### [Problem to work on]
Without including any images, output the listing below exactly.

:::

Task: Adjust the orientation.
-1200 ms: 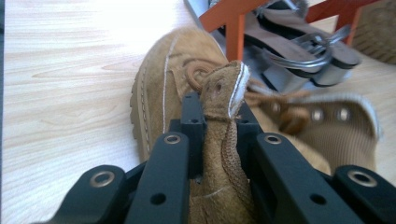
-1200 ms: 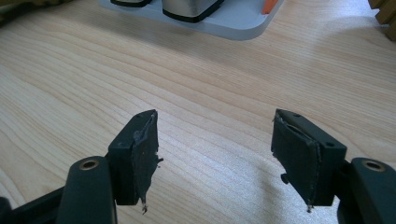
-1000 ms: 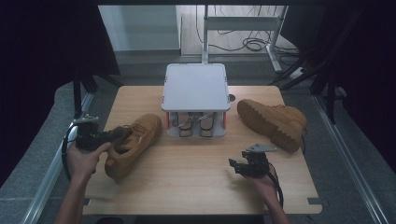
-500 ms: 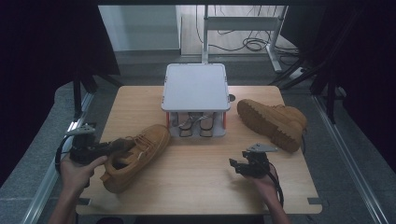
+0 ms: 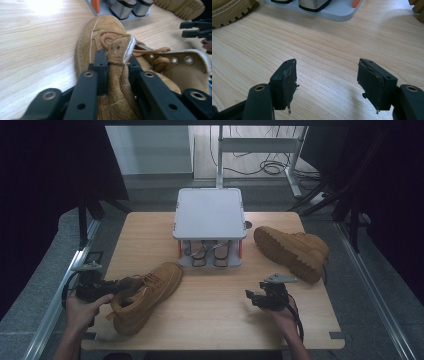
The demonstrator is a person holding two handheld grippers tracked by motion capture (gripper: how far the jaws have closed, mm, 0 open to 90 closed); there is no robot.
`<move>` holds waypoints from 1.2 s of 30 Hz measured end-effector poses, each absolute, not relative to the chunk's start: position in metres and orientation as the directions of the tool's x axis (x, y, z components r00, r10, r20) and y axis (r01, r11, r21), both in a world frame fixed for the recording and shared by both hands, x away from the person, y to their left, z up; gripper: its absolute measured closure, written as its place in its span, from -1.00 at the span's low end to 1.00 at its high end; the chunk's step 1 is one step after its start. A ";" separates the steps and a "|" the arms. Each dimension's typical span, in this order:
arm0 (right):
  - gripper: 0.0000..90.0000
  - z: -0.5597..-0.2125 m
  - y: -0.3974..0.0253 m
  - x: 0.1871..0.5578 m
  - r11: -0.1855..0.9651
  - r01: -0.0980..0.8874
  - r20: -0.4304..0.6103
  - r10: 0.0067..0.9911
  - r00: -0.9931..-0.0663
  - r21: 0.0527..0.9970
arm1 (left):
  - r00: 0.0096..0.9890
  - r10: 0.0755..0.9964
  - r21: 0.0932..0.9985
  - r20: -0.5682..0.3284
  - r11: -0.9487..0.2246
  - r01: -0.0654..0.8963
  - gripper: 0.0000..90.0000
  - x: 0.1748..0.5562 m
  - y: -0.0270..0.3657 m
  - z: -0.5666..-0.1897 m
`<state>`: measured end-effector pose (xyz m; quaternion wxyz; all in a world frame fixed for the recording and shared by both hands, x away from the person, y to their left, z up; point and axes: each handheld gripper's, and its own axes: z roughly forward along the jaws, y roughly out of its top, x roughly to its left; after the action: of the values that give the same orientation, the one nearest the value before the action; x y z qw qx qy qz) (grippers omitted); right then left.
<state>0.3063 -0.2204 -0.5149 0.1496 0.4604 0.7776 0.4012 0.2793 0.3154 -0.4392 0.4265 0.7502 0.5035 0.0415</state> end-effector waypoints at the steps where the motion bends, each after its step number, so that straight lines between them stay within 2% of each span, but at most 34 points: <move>1: -0.28 -0.515 -0.220 0.306 0.253 0.596 0.138 0.836 -0.532 0.762 | 0.490 0.792 0.684 -0.363 -0.130 0.718 0.55 0.279 0.317 -0.439; 4: -0.28 -0.515 -0.219 0.306 0.256 0.596 0.137 0.835 -0.533 0.761 | 0.495 0.794 0.719 -0.353 -0.107 0.686 0.30 0.277 0.319 -0.433; 11: -0.28 -0.514 -0.220 0.306 0.253 0.595 0.137 0.836 -0.532 0.763 | 0.529 0.801 0.775 -0.281 -0.135 0.617 0.07 0.279 0.299 -0.413; 14: -0.28 -0.514 -0.221 0.306 0.253 0.593 0.136 0.836 -0.532 0.765 | 0.546 0.798 0.788 -0.257 -0.155 0.596 0.03 0.281 0.288 -0.409; 25: -0.28 -0.514 -0.224 0.306 0.241 0.596 0.143 0.840 -0.523 0.766 | 0.613 0.745 0.807 -0.261 -0.180 0.563 -0.02 0.284 0.262 -0.393; 36: -0.28 -0.513 -0.225 0.306 0.239 0.594 0.144 0.840 -0.524 0.768 | 0.637 0.733 0.794 -0.240 -0.230 0.563 -0.01 0.290 0.238 -0.399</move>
<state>0.3060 -0.2251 -0.5129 0.1511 0.4641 0.7724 0.4064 0.2896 0.2381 -0.3993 0.4604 0.7788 0.4160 0.0920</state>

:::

### [Response for this exercise]
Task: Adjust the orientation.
-1200 ms: 
-1200 ms: 
-1000 ms: 
-500 ms: 
+0 ms: 
The demonstrator is a person holding two handheld grippers tracked by motion capture (gripper: how far the jaws have closed, mm, 0 open to 90 closed); there is no robot.
`<move>` holds waypoints from 1.2 s of 30 Hz measured end-effector poses, each absolute, not relative to the chunk's start: position in metres and orientation as the directions of the tool's x axis (x, y, z components r00, r10, r20) and y axis (r01, r11, r21), both in a world frame fixed for the recording and shared by both hands, x away from the person, y to their left, z up; gripper: its absolute measured closure, written as its place in its span, from -1.00 at the span's low end to 1.00 at its high end; the chunk's step 1 is one step after its start. A ";" separates the steps and a "|" the arms. Each dimension's typical span, in this order:
arm0 (right):
  - gripper: 0.0000..90.0000
  - z: -0.5597..-0.2125 m
  - y: -0.3974..0.0253 m
  - x: 0.1871..0.5578 m
  - r11: -0.1855..0.9651
  - r01: -0.0980..0.8874
  - r20: -0.4304..0.6103
  - r10: 0.0067..0.9911
  - r00: -0.9931..-0.0663
  - r21: 0.0527..0.9970
arm1 (left):
  - r00: 0.0096..0.9890
  - r10: 0.0755..0.9964
  - r21: 0.0932..0.9985
  - r20: -0.5682..0.3284
  - r11: -0.9487..0.2246
  - r01: -0.0654..0.8963
  - gripper: 0.0000..90.0000
  - x: 0.1748..0.5562 m
  - y: -0.0270..0.3657 m
  - z: -0.5666..-0.1897 m
`<state>`: measured end-effector pose (xyz m; quaternion wxyz; all in a world frame fixed for the recording and shared by both hands, x away from the person, y to their left, z up; point and axes: each handheld gripper's, and its own axes: z roughly forward along the jaws, y roughly out of its top, x roughly to its left; after the action: of the values that give the same orientation, the one nearest the value before the action; x y z qw qx qy qz) (grippers omitted); right then left.
<state>0.3063 -0.2204 -0.5149 0.1496 0.4604 0.7776 0.4012 0.2793 0.3154 -0.4392 0.4265 0.7502 0.5035 0.0415</state> end-effector waypoints at the steps where the motion bends, each after its step number, so that straight lines between them stay within 2% of each span, but at most 34 points: <move>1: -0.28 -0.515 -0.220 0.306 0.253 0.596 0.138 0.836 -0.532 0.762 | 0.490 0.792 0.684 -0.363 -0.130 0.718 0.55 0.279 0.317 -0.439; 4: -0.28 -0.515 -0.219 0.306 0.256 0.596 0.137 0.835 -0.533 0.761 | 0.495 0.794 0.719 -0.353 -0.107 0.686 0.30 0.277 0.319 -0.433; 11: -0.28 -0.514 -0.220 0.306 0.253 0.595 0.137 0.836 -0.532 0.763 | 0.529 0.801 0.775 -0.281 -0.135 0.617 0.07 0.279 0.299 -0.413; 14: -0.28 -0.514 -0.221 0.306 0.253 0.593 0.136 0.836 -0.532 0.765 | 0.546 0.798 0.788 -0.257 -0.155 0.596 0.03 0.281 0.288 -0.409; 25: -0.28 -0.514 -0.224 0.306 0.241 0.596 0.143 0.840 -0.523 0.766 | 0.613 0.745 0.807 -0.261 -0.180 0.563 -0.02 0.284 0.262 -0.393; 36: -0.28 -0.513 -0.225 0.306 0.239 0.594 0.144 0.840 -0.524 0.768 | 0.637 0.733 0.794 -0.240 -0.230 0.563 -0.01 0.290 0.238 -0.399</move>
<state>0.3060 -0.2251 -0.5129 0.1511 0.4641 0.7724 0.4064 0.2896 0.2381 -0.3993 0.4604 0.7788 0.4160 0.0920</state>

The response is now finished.